Europe’s leaders meet to chose candidates for top EU jobs; women front-runners

European Union leaders meet on Wednesday to pick the bloc’s new foreign policy chief after choosing Jean-Claude Juncker to head the executive European Commission. Italian Foreign Minister Federica Mogherini, 41, is front-runner for the foreign policy post, although Poland and Baltic states have misgivings about her suitability, seeing her as inexperienced and too soft on Russia in the Ukraine crisis. Mogherini, supported strongly by Italian Prime Minister Matteo Renzi, is a Socialist and a woman - factors which may play to her advantage. Another top candidate is Denmark’s Helle Thorning-Schmidt. Juncker is seeking to put more women in top jobs to improve on the current Commission’s count of nine.

I also believe that the UK’s interests are best served by playing a leading role in the EU, shaping the organisation as it changes to meet the challenges it now faces.

Jonathan Hill, nominated for EU Commission job

The nominations will shape Europe’s response to challenges from the crisis in Ukraine and Britain’s wavering membership of the bloc.
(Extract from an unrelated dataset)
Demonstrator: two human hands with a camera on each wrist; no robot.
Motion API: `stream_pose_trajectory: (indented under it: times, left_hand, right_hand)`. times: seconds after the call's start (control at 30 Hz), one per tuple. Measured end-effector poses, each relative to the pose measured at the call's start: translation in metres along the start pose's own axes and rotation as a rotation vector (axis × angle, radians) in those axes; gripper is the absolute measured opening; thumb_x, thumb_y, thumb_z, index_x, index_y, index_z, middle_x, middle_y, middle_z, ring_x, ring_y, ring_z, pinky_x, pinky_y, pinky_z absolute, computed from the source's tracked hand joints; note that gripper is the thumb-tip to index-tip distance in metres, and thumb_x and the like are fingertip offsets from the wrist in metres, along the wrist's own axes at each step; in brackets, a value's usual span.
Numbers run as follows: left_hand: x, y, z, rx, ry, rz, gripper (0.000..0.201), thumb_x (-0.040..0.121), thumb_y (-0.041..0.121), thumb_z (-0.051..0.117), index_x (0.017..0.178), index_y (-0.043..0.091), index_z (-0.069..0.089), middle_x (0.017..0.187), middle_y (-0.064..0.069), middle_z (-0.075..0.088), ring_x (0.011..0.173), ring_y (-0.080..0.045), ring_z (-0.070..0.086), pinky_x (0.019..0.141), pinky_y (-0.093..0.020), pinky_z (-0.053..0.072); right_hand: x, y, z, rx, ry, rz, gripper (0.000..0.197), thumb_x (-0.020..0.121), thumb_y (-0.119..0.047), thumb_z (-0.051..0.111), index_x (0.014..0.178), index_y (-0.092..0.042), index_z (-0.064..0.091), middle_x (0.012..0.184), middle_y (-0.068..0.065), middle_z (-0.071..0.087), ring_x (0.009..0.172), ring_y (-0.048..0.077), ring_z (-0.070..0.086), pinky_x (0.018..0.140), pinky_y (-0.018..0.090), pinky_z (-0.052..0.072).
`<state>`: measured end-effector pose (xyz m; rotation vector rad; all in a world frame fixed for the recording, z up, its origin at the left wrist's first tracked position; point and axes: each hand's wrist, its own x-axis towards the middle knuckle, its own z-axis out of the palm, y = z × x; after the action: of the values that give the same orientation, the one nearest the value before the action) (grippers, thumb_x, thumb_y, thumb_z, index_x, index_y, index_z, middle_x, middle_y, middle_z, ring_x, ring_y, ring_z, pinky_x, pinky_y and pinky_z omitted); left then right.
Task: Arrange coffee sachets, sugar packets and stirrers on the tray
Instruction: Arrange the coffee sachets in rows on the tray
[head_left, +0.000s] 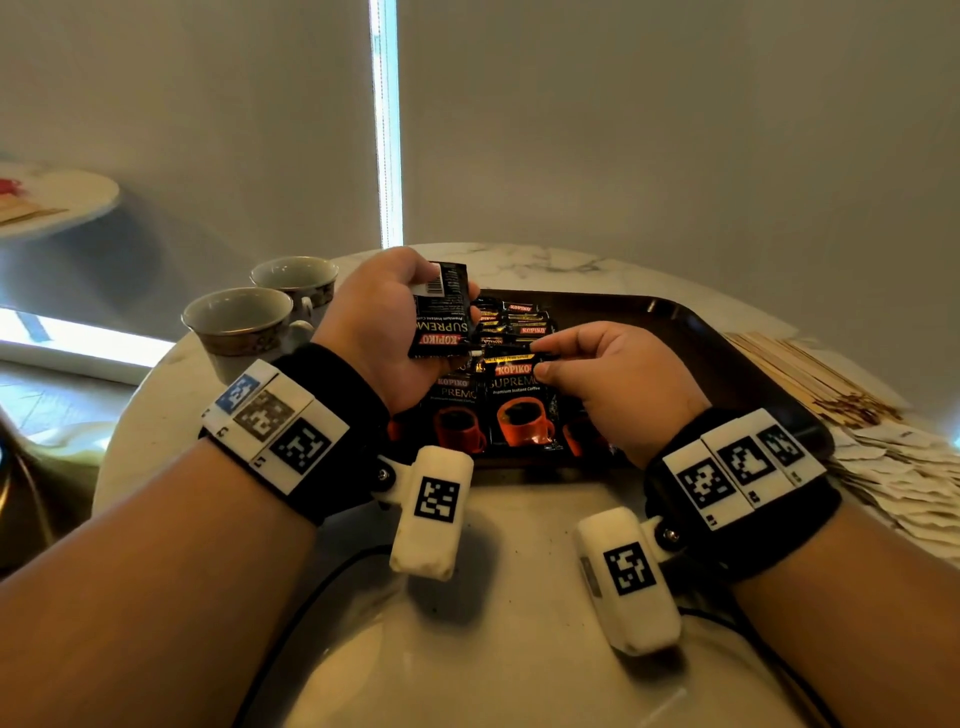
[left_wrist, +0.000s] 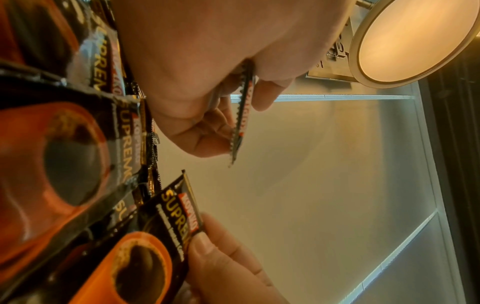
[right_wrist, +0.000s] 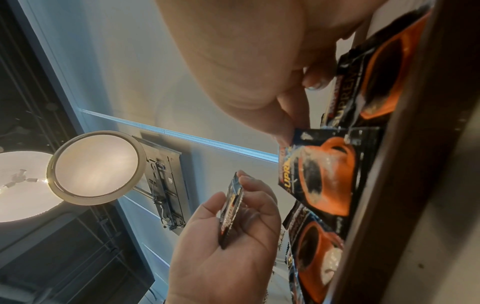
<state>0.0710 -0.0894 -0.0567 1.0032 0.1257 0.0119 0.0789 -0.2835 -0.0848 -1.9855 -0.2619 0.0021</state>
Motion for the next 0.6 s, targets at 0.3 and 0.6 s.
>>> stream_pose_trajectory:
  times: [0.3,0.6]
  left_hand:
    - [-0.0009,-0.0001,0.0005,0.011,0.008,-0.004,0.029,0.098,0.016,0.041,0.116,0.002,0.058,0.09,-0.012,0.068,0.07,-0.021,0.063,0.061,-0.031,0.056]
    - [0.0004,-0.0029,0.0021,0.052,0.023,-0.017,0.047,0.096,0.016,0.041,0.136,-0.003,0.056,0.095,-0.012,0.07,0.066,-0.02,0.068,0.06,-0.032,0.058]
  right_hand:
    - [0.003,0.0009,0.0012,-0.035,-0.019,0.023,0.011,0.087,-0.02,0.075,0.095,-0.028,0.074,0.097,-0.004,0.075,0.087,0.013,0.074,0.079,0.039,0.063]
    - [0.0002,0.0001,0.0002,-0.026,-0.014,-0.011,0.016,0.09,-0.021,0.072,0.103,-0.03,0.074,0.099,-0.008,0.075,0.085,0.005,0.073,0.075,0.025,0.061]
Britain faces an uphill struggle to secure an important position for its nominee, little known lawmaker Jonathan Hill, who backs Prime Minister David Cameron’s strategy of trying to renegotiate London’s EU membership terms before a promised 2017 referendum on whether to stay in the bloc. Cameron, who unsuccessfully fought Juncker’s appointment, named more hardline Eurosceptics to his cabinet in a reshuffle on Tuesday, including new foreign minister Philip Hammond.